→ Your task
When you find the line with "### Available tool" among the records below, reproduce it and each line after it exactly, ending with the line with "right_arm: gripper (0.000".

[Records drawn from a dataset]
-=-=-=-=-

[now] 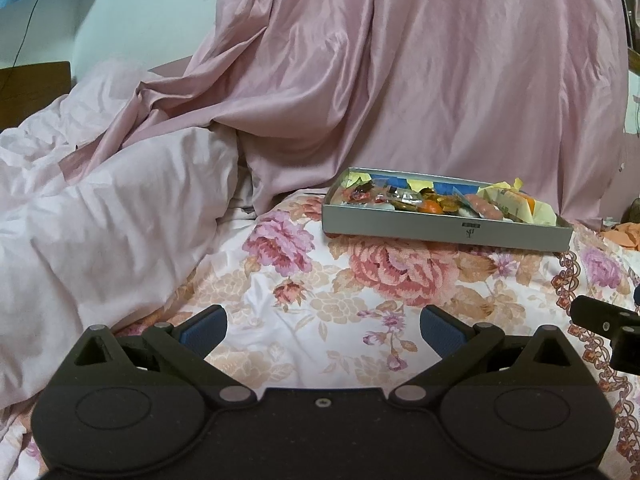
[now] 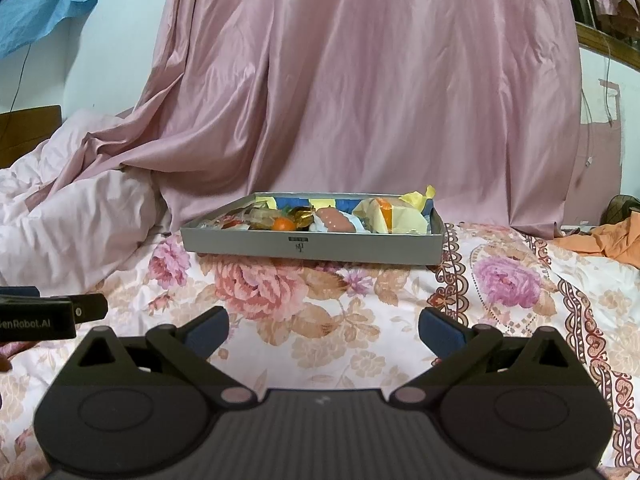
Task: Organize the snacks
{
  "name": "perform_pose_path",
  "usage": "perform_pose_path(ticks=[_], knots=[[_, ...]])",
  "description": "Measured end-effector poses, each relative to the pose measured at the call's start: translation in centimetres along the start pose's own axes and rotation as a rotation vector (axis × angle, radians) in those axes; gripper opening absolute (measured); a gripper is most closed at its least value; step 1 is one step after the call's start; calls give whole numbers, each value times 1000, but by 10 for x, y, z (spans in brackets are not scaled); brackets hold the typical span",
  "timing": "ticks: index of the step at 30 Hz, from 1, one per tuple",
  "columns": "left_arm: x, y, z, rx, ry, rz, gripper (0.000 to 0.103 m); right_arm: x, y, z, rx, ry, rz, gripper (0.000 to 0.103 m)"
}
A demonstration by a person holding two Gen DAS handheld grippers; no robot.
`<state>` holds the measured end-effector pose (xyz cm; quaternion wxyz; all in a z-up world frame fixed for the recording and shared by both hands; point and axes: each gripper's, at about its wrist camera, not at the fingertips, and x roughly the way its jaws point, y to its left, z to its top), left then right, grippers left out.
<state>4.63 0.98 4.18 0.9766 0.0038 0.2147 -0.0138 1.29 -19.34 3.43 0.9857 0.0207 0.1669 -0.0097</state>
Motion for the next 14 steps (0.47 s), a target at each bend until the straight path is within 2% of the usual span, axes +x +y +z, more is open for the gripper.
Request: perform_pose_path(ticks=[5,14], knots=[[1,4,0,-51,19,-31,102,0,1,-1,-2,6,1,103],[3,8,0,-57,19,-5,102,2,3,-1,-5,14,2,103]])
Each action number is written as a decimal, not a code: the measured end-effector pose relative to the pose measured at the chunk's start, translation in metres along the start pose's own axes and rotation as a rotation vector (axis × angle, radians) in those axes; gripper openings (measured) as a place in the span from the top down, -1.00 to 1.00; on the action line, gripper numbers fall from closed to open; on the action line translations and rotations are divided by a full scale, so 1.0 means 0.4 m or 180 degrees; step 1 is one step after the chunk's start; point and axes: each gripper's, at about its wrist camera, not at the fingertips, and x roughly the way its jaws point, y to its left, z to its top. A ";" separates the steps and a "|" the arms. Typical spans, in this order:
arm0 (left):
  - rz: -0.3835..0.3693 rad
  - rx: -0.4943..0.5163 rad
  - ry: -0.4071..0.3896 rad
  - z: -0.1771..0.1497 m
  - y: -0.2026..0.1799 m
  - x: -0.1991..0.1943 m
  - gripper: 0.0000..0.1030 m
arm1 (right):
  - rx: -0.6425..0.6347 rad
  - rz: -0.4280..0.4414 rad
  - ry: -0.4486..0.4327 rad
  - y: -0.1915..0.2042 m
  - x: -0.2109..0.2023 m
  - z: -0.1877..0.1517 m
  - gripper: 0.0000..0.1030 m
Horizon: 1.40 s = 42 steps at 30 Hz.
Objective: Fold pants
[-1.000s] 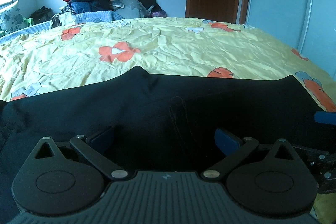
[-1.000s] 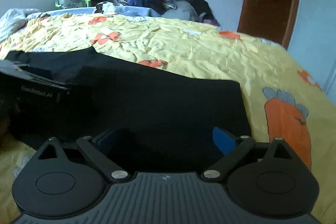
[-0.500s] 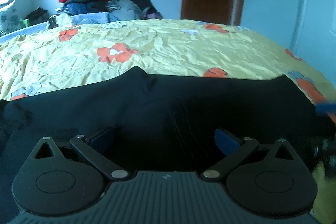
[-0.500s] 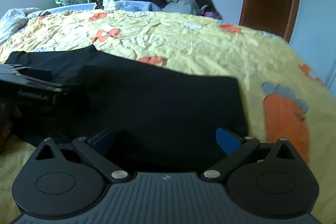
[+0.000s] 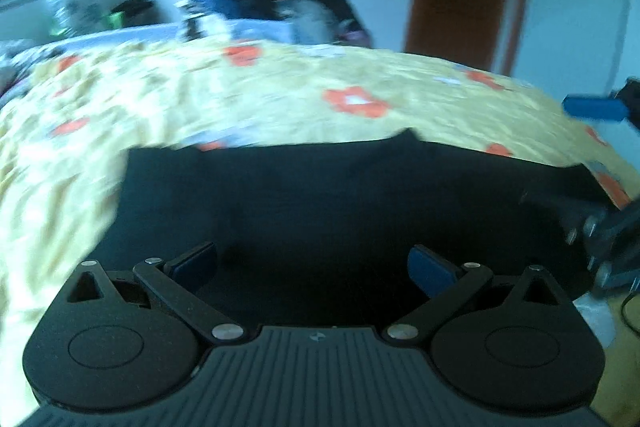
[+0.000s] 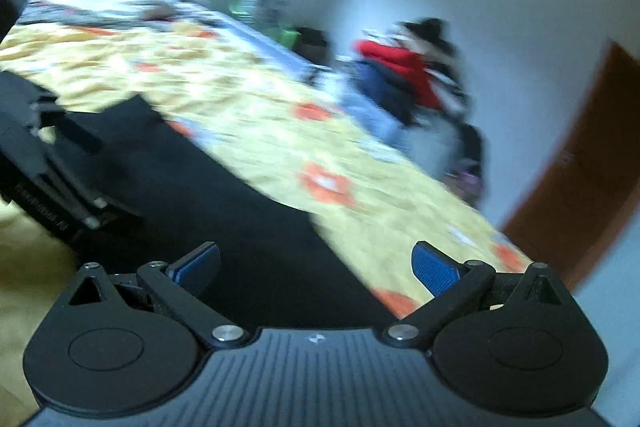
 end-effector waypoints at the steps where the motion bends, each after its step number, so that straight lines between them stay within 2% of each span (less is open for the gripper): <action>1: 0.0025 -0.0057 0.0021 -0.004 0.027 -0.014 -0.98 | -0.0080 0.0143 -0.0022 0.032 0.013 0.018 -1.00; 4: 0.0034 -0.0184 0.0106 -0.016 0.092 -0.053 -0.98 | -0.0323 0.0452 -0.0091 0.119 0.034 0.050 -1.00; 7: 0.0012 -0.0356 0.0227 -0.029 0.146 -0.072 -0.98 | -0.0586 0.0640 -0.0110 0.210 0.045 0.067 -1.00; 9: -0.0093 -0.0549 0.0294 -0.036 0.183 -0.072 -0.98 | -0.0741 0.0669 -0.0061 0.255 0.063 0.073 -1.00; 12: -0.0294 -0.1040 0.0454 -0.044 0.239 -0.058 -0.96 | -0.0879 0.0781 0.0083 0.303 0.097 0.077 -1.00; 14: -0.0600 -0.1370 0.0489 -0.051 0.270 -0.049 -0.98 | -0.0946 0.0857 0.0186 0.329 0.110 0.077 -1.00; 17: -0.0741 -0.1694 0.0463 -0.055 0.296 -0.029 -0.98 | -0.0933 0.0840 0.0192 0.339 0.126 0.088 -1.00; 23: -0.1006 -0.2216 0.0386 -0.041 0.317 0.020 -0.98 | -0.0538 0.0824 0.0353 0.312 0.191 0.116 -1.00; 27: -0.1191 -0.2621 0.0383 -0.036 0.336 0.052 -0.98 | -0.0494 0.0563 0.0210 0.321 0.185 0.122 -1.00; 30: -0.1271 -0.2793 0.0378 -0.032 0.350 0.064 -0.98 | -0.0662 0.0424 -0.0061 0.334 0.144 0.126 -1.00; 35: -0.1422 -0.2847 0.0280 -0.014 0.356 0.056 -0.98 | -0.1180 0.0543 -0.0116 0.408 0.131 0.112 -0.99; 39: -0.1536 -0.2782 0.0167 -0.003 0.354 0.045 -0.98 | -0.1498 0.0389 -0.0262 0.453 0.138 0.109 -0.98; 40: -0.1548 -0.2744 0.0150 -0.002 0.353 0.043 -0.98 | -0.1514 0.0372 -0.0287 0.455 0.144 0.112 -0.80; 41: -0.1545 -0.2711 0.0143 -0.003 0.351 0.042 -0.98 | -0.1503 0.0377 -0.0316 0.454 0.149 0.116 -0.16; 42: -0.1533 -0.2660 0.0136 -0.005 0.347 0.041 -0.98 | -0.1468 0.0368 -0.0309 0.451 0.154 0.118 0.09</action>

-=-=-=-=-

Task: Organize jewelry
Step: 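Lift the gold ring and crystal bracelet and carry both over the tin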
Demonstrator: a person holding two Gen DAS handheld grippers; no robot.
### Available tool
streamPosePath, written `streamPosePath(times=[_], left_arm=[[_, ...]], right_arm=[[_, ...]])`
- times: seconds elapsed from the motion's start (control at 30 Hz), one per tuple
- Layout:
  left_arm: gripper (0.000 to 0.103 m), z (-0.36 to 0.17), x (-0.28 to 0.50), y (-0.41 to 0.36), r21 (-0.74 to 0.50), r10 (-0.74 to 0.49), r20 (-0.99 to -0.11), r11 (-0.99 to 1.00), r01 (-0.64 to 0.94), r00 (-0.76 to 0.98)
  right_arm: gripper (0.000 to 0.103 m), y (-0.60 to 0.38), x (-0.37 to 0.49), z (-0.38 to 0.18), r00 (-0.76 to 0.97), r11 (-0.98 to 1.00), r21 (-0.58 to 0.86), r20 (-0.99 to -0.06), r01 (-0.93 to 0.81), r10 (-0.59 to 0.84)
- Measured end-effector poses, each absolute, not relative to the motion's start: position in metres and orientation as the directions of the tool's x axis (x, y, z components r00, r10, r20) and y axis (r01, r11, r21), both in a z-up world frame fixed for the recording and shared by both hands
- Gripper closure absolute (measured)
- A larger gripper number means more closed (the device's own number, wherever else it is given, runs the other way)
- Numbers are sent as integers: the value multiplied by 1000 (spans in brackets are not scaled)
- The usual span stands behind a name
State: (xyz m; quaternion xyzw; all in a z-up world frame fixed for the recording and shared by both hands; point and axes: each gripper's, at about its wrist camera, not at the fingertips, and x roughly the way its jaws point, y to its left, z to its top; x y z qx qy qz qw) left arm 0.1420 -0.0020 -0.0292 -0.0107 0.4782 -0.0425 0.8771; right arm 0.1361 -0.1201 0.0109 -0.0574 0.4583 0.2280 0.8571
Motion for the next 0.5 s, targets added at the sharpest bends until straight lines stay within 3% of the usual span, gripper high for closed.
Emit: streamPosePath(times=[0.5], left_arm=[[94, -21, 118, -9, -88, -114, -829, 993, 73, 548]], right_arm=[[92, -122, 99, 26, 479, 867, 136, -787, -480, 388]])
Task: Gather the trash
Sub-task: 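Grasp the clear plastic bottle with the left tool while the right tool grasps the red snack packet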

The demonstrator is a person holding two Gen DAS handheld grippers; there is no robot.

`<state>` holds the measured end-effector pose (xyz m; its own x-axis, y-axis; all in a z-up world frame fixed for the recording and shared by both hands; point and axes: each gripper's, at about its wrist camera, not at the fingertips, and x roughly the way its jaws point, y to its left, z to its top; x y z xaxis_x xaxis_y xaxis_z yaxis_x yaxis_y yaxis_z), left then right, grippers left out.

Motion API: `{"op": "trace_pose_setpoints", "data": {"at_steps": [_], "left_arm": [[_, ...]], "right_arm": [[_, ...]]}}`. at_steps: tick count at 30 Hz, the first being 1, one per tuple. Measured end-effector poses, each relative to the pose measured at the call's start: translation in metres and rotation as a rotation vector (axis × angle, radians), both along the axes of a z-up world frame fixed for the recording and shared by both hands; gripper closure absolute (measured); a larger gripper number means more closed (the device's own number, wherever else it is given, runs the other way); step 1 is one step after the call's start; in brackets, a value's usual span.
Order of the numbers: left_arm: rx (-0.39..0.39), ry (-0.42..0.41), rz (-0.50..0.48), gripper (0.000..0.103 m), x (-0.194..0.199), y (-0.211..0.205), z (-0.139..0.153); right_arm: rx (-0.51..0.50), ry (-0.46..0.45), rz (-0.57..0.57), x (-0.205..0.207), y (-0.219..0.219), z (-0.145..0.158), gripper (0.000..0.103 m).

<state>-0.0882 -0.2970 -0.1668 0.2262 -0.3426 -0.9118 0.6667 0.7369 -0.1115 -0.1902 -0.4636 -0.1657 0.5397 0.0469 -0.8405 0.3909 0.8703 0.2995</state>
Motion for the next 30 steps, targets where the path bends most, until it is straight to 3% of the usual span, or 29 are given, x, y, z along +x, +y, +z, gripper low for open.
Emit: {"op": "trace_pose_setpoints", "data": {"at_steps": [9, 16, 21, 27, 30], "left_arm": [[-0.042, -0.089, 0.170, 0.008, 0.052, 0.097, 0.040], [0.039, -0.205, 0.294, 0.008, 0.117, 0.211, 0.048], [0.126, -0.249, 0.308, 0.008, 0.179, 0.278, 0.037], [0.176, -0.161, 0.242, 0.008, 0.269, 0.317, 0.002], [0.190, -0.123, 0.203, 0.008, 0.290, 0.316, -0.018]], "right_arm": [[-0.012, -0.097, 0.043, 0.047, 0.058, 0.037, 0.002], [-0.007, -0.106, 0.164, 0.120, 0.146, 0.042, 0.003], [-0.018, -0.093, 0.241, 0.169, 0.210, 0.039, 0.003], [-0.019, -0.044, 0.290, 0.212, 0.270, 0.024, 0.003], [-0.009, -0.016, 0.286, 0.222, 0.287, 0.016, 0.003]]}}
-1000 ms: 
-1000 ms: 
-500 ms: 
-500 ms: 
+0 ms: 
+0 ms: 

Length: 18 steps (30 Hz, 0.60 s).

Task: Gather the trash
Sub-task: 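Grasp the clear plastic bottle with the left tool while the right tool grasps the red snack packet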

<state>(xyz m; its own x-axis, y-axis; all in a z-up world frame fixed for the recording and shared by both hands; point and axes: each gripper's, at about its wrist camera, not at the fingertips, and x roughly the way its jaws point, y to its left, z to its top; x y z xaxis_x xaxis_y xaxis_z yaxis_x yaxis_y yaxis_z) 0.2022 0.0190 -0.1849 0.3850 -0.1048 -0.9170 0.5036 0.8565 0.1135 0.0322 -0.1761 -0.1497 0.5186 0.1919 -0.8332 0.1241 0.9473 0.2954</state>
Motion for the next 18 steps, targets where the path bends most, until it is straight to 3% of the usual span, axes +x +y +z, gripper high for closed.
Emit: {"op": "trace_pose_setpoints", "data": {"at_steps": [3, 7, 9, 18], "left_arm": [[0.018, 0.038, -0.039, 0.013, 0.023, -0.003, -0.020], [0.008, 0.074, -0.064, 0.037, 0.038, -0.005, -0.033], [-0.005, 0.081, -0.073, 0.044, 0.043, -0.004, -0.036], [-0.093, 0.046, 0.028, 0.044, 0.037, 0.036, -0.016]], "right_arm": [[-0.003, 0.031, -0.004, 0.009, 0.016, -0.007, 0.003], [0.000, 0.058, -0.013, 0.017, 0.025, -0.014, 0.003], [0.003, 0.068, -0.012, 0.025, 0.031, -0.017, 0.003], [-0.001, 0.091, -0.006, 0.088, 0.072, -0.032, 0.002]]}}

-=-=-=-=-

→ Solution for this task
### Available tool
streamPosePath, written `streamPosePath(times=[_], left_arm=[[_, ...]], right_arm=[[_, ...]])`
- times: seconds elapsed from the motion's start (control at 30 Hz), one per tuple
- Layout:
  left_arm: gripper (0.000 to 0.103 m), z (-0.36 to 0.17), x (-0.28 to 0.50), y (-0.41 to 0.36), r21 (-0.74 to 0.50), r10 (-0.74 to 0.49), r20 (-0.99 to -0.11), r11 (-0.99 to 1.00), r01 (-0.64 to 0.94), r00 (-0.76 to 0.98)
  right_arm: gripper (0.000 to 0.103 m), y (-0.60 to 0.38), x (-0.37 to 0.49), z (-0.38 to 0.18), r00 (-0.76 to 0.97), r11 (-0.98 to 1.00), r21 (-0.58 to 0.86), r20 (-0.99 to -0.06), r01 (-0.93 to 0.81), r10 (-0.59 to 0.84)

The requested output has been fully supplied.